Tuesday, March 25, 2008

The Real-Life Breakfast Club

The New Breakfast Club

If the poster on the left looks oddly familiar, it's because it's a rift on the movie poster for the iconic 1985 movie, The Breakfast Club. The John Hughes movie is one of my favorites, about 5 very different stereotypical high school students who are reluctantly brought together for detention and end up finding out they have more in common than they thought they did. The film for this poster is American Teen, and it's actually a documentary that won its director, Nanette Burstein, the Directing Award at this past year's Sundance Film Festival. American Teen examines a group of high school seniors in an Indiana town and their various cliques, and will be released in theaters on July 25.

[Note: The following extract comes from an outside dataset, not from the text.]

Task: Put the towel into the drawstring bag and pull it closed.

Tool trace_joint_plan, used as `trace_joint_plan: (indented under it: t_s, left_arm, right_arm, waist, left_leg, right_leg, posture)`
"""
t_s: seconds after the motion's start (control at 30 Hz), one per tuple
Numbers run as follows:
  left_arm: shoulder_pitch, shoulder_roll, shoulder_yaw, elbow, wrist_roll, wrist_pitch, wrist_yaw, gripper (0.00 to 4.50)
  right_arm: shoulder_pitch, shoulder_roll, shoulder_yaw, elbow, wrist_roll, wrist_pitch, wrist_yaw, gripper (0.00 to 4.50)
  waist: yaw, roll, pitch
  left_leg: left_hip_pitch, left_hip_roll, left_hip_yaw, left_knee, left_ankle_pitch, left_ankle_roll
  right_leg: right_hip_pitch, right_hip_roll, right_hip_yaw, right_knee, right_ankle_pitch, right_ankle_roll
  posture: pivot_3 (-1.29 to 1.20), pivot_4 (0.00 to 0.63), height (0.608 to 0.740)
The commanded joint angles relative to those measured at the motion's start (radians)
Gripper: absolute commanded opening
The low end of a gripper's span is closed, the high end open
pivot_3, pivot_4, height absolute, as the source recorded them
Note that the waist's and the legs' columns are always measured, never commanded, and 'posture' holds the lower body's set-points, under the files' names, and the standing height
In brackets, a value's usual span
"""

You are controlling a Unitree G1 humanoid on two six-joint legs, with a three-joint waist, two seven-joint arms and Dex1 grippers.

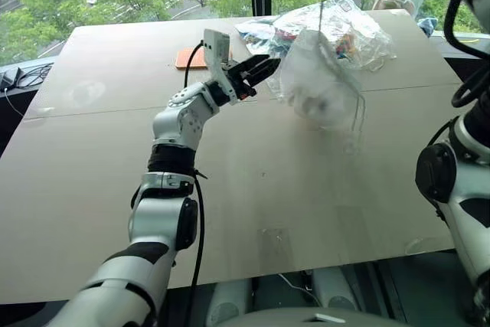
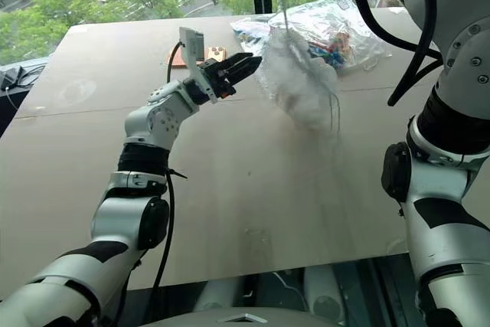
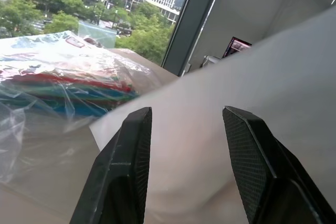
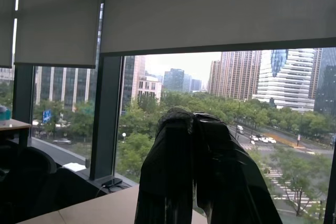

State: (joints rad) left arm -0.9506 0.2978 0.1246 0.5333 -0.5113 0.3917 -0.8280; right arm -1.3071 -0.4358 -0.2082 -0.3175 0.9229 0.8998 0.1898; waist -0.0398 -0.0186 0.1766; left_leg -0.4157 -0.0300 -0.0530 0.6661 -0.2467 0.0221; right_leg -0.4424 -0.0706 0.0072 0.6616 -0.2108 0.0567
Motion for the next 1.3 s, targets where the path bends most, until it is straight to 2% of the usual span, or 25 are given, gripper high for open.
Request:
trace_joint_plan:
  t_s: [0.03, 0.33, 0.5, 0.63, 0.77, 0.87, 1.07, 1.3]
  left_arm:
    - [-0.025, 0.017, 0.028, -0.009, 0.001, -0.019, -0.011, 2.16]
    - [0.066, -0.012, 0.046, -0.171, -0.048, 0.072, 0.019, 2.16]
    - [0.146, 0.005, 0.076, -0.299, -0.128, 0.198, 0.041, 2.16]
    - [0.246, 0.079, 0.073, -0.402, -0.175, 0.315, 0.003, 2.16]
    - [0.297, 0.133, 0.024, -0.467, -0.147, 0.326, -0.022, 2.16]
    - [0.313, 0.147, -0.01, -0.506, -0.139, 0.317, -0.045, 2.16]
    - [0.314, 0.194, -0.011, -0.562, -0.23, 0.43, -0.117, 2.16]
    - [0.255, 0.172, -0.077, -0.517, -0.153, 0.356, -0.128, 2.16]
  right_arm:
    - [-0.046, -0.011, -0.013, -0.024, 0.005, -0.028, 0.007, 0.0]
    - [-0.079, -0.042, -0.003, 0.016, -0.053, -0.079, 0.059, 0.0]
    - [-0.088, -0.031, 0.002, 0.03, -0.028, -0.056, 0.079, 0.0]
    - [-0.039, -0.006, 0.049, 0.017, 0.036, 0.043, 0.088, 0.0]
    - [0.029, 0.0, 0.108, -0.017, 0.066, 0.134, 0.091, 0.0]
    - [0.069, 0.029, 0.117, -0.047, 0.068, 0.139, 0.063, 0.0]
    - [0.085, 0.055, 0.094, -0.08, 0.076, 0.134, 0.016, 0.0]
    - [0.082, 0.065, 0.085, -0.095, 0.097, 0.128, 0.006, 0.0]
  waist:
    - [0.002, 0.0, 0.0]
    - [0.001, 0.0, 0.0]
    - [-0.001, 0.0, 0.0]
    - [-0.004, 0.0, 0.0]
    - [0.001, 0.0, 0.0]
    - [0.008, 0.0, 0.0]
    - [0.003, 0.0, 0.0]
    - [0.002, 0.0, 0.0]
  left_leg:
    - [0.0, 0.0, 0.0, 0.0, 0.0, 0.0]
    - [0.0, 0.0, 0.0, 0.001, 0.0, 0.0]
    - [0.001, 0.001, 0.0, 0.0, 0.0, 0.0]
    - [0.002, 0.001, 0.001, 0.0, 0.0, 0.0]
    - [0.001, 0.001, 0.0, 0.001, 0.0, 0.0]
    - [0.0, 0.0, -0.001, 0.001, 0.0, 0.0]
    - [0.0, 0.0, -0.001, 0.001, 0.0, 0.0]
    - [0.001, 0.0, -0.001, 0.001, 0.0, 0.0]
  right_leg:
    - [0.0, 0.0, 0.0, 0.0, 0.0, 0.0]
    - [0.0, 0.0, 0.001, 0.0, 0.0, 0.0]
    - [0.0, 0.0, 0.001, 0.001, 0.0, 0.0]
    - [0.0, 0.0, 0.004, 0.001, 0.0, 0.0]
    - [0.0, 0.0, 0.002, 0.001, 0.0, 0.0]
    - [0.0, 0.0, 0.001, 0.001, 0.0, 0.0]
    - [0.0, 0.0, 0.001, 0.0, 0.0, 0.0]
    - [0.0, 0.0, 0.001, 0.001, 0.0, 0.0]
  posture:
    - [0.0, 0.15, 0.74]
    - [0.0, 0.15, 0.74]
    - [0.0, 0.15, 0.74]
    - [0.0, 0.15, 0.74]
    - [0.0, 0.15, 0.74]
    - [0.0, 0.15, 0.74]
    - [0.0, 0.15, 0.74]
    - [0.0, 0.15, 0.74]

There seems to be a lot of interest in high school life at the moment, with this new documentary being released to the WE network's High School Confidential to studies being done like this one. It probably has a lot to do with how fast kids are growing up these days, and how amplified the pressures teens face on a daily basis have become. Everything is harder, faster, and more intense than I ever remember it being.

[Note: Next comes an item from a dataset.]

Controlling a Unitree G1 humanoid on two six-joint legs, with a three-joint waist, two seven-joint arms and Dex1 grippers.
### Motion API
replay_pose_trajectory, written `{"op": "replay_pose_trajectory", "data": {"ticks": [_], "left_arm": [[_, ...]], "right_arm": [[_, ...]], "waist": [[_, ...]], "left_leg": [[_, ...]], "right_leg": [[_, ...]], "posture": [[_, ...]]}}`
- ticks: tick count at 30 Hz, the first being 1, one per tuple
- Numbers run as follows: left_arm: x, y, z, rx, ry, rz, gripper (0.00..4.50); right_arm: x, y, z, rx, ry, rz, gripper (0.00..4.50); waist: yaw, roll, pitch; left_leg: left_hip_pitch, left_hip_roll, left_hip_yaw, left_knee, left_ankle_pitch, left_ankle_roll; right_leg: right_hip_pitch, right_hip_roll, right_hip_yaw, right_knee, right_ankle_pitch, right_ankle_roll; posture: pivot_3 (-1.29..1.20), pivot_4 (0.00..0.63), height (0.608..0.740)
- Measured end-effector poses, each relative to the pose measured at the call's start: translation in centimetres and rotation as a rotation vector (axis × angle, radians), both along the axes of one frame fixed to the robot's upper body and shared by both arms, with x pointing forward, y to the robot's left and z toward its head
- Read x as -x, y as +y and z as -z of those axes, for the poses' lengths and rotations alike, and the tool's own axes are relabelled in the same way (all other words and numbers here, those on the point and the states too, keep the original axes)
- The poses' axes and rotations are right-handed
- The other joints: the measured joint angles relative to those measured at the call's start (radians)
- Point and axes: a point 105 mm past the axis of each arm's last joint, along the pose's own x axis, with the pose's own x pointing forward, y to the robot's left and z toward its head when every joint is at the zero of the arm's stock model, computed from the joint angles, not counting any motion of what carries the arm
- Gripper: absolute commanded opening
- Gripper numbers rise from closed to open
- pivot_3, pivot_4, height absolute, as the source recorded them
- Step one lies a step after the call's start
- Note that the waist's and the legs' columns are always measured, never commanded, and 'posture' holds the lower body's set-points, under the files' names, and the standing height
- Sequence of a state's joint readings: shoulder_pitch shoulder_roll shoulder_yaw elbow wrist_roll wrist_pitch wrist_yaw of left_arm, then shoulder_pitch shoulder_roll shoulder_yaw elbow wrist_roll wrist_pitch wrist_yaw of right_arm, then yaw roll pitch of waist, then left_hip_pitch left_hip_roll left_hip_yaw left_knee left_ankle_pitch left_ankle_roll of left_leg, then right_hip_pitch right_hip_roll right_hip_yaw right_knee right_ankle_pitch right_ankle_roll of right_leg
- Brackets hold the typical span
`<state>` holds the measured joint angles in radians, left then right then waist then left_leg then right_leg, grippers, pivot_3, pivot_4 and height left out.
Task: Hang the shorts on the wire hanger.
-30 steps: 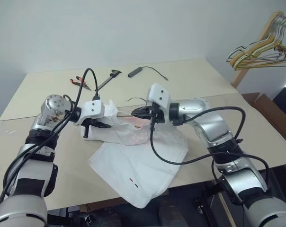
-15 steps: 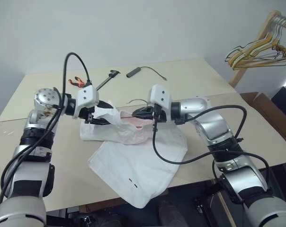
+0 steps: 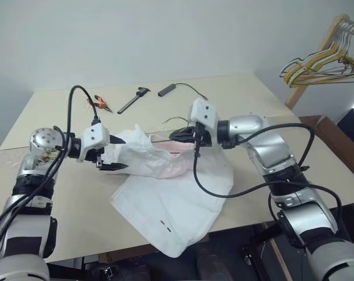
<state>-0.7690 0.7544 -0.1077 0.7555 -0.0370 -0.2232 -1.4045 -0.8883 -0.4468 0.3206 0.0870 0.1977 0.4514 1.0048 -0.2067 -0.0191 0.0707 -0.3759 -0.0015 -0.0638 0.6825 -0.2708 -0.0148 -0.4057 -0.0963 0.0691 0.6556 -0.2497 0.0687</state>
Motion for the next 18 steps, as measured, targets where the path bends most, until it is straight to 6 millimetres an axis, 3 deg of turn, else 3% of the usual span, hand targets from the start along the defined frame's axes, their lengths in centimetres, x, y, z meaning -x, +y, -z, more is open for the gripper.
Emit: {"op": "replay_pose_trajectory", "data": {"ticks": [13,18], "left_arm": [[-1.3,0.1,-0.2,-0.019,-0.014,-0.018,0.06],[-1.4,-0.3,-0.2,0.006,-0.014,-0.013,0.06]], "right_arm": [[-0.1,-1.1,-0.3,0.017,0.010,0.026,0.00],[0.0,-1.1,-0.3,0.017,0.017,0.026,0.00]], "waist": [[-0.013,0.000,-0.001],[-0.019,-0.001,-0.001]], "left_leg": [[0.000,0.000,0.002,0.000,0.000,0.000],[0.000,0.000,0.002,0.000,0.000,0.000]], "right_leg": [[0.000,0.000,0.000,0.000,0.000,0.000],[0.000,0.000,0.000,0.000,0.000,0.000]], "posture": [[-0.14,0.000,0.740],[-0.13,0.003,0.740]]}}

I think high school is a fascinating time. For me personally, I did most of my growing up in college, a place where I was stretched and challenged and forced to grow up. I think for most people though, high school is that place. It's when you first start discovering yourself in relation to others who are also discovering themselves, figuring out your likes and dislikes, giving into/resisting peer pressure, and of course going through all those fun emotional, hormonal, and physical changes. I pretty much coasted through high school because I had a stable group of good friends and I found school to not be that difficult. But it always interests me to watch teenagers with experiences vastly different than mine. Whether or not you can completely relate to the teens being portrayed on your screen, everyone's gone through some sort of awkward stage in life, and I think that's what makes high school life so interesting to examine.

3 comments:

Anonymous said...

They cut the geek and replaced him with another hot girl? As if it weren't bad enough that he gets completely screwed over in the movie (writing the essay while everyone else hooks up,) now he doesn't even get to watch all the crazy 3-on-2 action that today's over-sexualized teens are all partaking in.

Vicki Loo said...

hmmm HS was pretty traumatic for me at times...I think i def did the most growing in HS...

Anonymous said...

the geek is in the middle wearing a hoodie, no?